Return each line of the listing that has the word "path" in it.
---- The input
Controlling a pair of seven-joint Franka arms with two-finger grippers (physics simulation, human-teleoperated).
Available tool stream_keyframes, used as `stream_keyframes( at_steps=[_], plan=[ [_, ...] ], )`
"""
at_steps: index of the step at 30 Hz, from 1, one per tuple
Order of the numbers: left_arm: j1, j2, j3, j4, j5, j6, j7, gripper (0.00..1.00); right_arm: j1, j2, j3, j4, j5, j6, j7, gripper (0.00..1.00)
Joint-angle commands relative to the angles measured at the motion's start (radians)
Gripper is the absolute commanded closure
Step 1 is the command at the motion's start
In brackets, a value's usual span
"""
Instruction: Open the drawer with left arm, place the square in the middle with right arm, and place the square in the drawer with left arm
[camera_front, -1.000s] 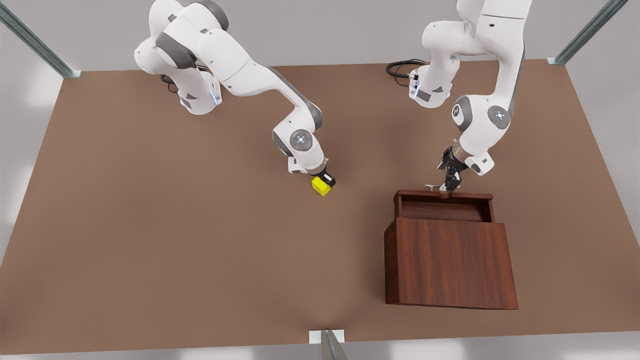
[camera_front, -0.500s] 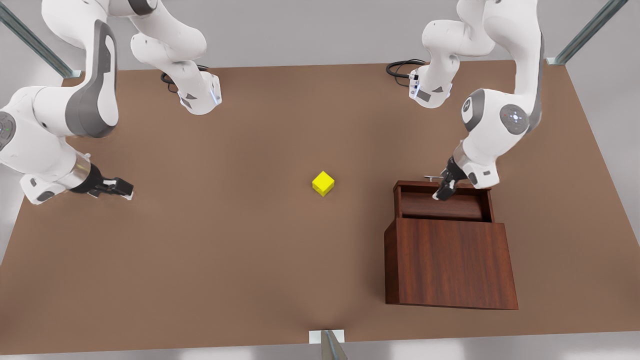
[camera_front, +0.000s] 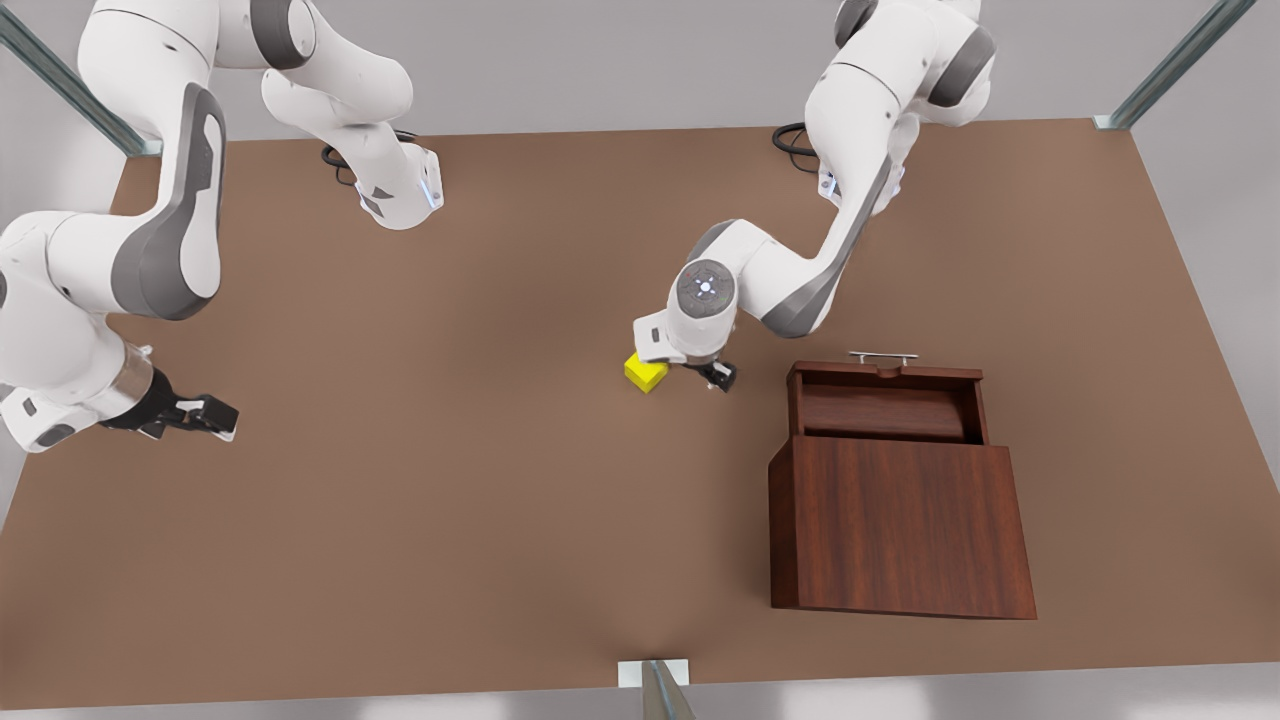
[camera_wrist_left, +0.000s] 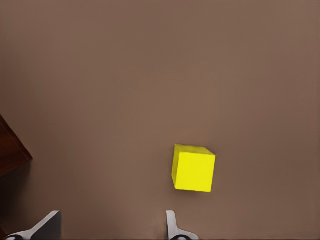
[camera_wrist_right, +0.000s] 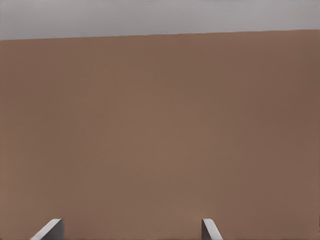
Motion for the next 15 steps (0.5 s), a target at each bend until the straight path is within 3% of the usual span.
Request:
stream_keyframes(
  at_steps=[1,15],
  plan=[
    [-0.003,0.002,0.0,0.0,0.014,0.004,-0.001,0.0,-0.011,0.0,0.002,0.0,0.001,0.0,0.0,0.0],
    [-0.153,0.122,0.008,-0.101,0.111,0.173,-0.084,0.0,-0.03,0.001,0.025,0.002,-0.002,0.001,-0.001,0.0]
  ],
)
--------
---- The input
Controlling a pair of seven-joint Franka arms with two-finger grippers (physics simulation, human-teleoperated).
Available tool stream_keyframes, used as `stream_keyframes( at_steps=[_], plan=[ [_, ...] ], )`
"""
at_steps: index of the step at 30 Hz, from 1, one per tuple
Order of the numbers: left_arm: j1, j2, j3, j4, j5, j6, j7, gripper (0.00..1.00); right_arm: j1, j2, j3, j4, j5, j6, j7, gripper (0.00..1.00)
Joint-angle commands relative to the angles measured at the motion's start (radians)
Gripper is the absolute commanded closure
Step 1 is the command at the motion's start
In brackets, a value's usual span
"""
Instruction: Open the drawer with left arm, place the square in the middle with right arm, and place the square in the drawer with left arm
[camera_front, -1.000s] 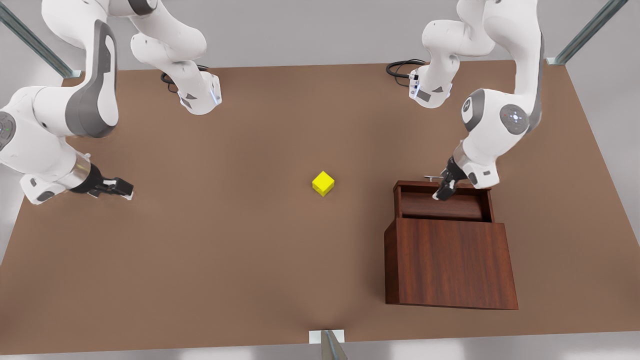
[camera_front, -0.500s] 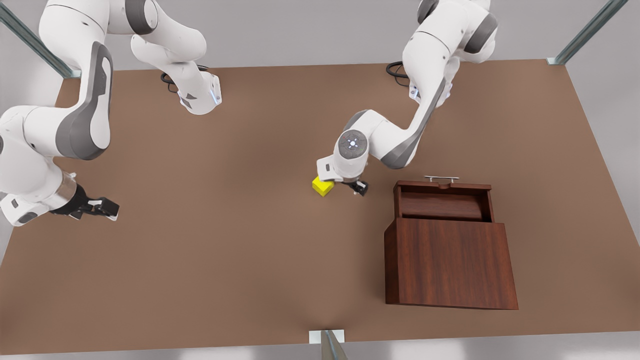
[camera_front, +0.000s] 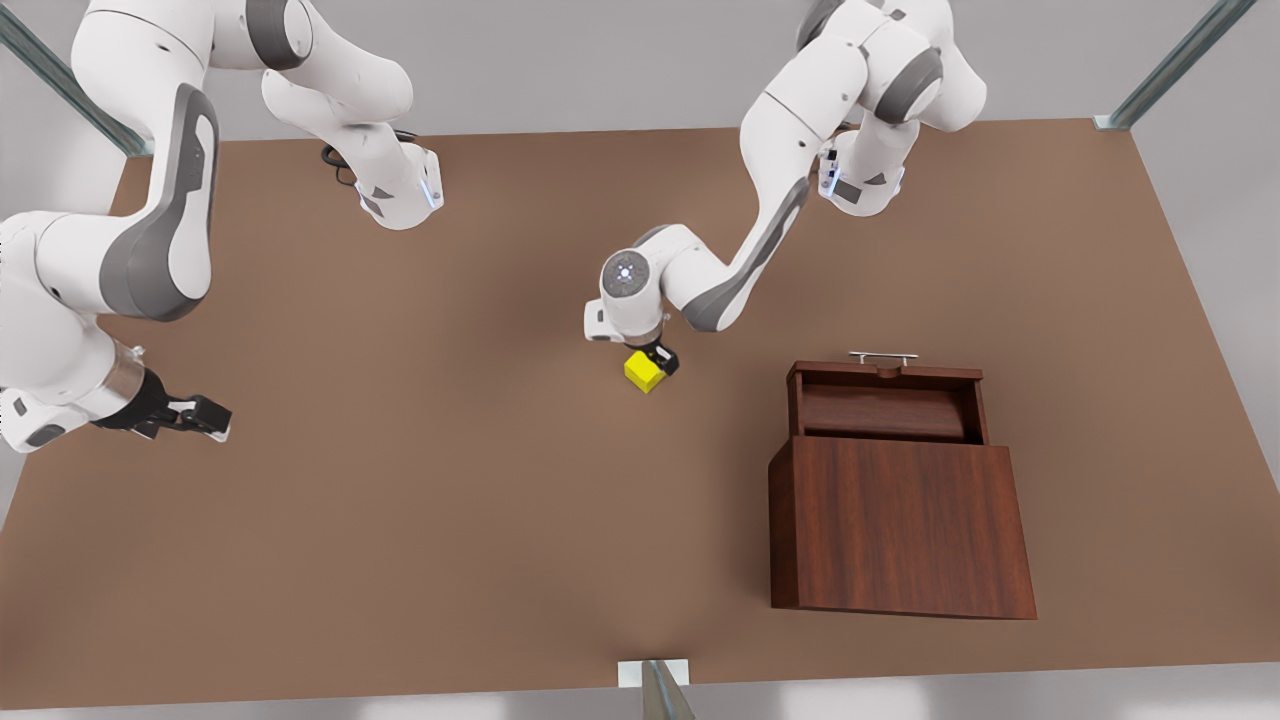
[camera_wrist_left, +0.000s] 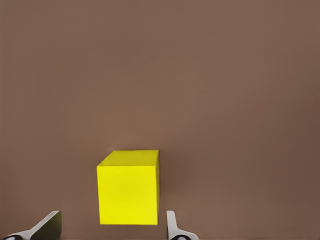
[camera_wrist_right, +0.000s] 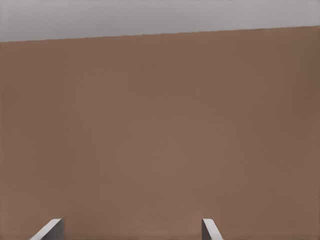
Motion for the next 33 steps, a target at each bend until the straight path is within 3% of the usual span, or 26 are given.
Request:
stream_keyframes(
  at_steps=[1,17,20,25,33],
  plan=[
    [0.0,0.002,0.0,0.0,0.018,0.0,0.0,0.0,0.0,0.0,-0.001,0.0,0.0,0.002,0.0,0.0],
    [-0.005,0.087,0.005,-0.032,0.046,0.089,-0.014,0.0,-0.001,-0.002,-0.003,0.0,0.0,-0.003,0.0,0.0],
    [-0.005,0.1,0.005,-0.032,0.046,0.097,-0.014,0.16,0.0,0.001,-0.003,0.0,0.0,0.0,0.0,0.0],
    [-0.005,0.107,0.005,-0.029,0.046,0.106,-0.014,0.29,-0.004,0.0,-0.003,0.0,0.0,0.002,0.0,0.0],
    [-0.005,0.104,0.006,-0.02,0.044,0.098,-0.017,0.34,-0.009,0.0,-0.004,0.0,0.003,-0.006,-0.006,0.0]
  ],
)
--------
**Answer space**
Motion for the next 15 steps (0.5 s), a target at each bend until the straight path is within 3% of the usual span.
Motion for the next 33 steps, a target at each bend until the straight path is within 3% of the usual span, or 26 are given.

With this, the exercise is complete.